EXERCISE DATA:
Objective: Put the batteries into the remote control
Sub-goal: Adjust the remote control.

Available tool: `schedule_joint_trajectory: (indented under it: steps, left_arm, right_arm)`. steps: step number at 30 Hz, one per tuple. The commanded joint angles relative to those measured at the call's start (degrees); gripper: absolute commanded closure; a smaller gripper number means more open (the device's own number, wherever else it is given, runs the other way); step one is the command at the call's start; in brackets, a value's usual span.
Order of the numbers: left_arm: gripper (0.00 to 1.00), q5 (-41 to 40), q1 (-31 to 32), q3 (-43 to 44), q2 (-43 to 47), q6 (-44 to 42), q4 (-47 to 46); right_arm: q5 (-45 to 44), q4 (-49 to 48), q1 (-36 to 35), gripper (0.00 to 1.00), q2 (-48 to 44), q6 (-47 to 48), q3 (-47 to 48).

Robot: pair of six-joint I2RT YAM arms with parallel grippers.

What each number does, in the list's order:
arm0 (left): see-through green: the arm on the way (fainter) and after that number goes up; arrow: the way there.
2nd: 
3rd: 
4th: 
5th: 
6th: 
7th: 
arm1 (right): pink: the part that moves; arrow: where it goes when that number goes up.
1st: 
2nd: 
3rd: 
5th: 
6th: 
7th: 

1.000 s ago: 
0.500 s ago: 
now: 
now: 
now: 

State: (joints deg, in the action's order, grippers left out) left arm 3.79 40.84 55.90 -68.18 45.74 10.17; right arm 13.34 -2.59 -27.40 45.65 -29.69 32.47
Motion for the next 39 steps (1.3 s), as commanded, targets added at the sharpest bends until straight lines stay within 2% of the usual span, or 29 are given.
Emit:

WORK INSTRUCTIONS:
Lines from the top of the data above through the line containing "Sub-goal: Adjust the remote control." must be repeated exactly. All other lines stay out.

TASK ANSWER:
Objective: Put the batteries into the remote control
Sub-goal: Adjust the remote control.

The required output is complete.